Che ci crediate o no, c’è stato un momento in cui Porsche ha messo in discussione la sua icona 911: a metà degli Anni ’70, infatti, la Casa progettava infatti di sostituirla con una GT molto diversa, e mandare in pensione il sei cilindri boxer per un V8.

Accadde, per essere esatti, nel 1972, con la fine della collaborazione con Volkswagen da cui era nata la 914, un rapporto in cui Porsche riponeva grandi speranze e che lasciò invece la Casa di Stoccarda a bocca asciutta e con una capacità progettuale superiore alle sue esigenze. Inoltre, modello best seller 911 iniziava ad apparire superata nella concezione e inadeguata alle normative di sicurezza che gli USA stavano per introdurre.

Svolte radicali

La soluzione a entrambi i problemi fu quella di mettere in cantiere un nuovo modello di impostazione più moderna, una granturismo con motore anteriore e cambio posteriore (schema transaxle) che correggesse  i difetti congeniti della pur amata 911 offrendo prestazioni e praticità maggiori.

Oggi sappiamo che la 911 non soltanto sopravvisse a questa sua erede, ma rafforzò ancora il suo ruolo di incarnazione più pura della sportività Porsche, ma ai tempi, la casa si mise d’impegno nello sviluppare la futura 928 e soprattutto, il suo inedito motore V8.

Questo motore, siglato M28 e costruito in versioni sperimentali da 5 litri alimentati a carburatori usate sui primi prototipi, aveva diverse soluzioni raffinate: l’interasse cilindri raggiungeva i 122 mm per far spazio a robuste canne cilindri costruite però, come il basamento, interamente in alluminio così come le teste.

Porsche M28

Alcuni accorgimenti furono adottati per ridurre gli ingombri permettendo di mantenere bassa la linea del cofano, come ad esempio l’angolo di 90° tra le bancate e una specifica posizione delle candele di accensione.

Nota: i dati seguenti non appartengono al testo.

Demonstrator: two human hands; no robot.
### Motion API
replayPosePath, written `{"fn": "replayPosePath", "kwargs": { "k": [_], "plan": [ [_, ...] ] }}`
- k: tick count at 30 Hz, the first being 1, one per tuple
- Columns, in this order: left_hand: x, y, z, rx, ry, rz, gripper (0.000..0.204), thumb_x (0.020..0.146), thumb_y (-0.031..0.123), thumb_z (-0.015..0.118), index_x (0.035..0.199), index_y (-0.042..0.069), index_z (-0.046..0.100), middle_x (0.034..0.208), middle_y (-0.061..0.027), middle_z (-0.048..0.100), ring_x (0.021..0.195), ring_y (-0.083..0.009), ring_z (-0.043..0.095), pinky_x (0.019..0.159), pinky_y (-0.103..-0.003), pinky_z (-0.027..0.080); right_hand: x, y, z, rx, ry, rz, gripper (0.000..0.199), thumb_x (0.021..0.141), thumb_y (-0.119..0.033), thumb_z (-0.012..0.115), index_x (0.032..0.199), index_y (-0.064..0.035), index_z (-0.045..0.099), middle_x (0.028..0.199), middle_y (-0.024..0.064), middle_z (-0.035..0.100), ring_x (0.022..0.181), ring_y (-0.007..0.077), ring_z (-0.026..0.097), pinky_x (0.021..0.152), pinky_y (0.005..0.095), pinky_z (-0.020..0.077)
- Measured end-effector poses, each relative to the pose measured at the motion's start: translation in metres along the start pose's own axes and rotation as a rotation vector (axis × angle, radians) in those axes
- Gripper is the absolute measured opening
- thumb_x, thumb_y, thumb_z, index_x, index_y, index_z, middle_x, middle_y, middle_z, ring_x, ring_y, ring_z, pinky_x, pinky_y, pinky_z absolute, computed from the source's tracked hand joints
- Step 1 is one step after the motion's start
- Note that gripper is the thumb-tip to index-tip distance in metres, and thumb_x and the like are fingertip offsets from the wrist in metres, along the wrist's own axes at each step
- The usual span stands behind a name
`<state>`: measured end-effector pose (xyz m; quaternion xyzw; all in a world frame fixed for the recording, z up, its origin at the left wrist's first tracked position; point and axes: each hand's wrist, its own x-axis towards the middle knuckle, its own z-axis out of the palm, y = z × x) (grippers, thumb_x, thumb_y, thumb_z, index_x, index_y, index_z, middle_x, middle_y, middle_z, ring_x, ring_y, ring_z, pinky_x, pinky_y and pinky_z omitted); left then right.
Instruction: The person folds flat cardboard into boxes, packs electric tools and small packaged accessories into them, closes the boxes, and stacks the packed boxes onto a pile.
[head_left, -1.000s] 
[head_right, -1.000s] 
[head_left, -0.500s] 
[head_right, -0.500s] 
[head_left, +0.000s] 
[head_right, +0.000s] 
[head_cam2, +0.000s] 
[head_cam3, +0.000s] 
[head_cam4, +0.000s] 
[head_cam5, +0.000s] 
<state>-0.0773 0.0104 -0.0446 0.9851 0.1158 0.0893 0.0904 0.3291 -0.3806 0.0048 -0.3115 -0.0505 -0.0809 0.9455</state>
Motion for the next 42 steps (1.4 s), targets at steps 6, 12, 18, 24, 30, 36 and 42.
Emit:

La distribuzione a due valvole per cilindro con un albero a camme in testa per ogni bancata.

Per la versione di serie della prima 928, lanciata nel ’77 come Model Year 1978, furono infine deliberate una cilindrata di 4,5 litri e l’iniezione meccanica Bosch K-Jetronic, per una potenza di 240 CV a 5.500 giri.

Porsche 928 S 1980

La crescita

La prima evoluzione del motore arrivò nel 1980: in quell’anno debuttò la 928 S, che aveva una cilindrata di 4,7 litri e 300 CV (poi 310) a 5.900 giri, ma nessuna altra modifica. 

Più consistente quella che diede vita alla 928 S4, introdotta sempre nell’86, che vide un nuovo incremento della cubatura fino a 5 litri la distribuzione a quattro valvole per cilindro azionate da due alberi a camme per bancata e raggiunse la potenza di 320 CV, saliti a 330 sulla GT dell’89.

Porsche 928 S4 1987

Questa nuova variante aveva un sistema di comando della distribuzione “misto” che consentì di non modificare il percorso della cinghia e risparmiare ulteriori componenti. La cinghia, che azionava anche le pompe di acqua e olio, agiva infatti sempre su due soli alberi a camme, quelli di scarico, mentre quelli di aspirazione ricevevano il moto da questi ultimi tramite una catena a rulli alloggiata dentro al coperchio delle punterie.

Porsche 928 GTS 1992

La GTS e l’addio

L’ultimo step arrivò nel 1991, quando Porsche chiuse la carriera della 928 con il modello GTS. Qui, la cilindrata toccò l’apice raggiungendo i 5,4 litri. L’aumento, necessario a compensare la fisiologica riduzione di potenza dovuta all’introduzione del catalizzatore, consentì invece addirittura di aumentarla fino a 350 CV a soli 5.700 giri mentre la coppia passò dai 430 Nm della GT a ben 500 a poco più di 4.000 giri.

Con l’uscita di scena della 928 nel ’95 terminò anche la carriera prima generazione di V8 Porsche in quanto, negli anni seguenti, la Casa tornò a concentrarsi su vetture a motore posteriore e centrale con le nuove 911 Boxster. L’otto cilindri sarebbe ricomparso soltanto nel 2003 con Cayenne il primo SUV della Casa, lanciato con un V8 da 4,5 litri di nuova progettazione.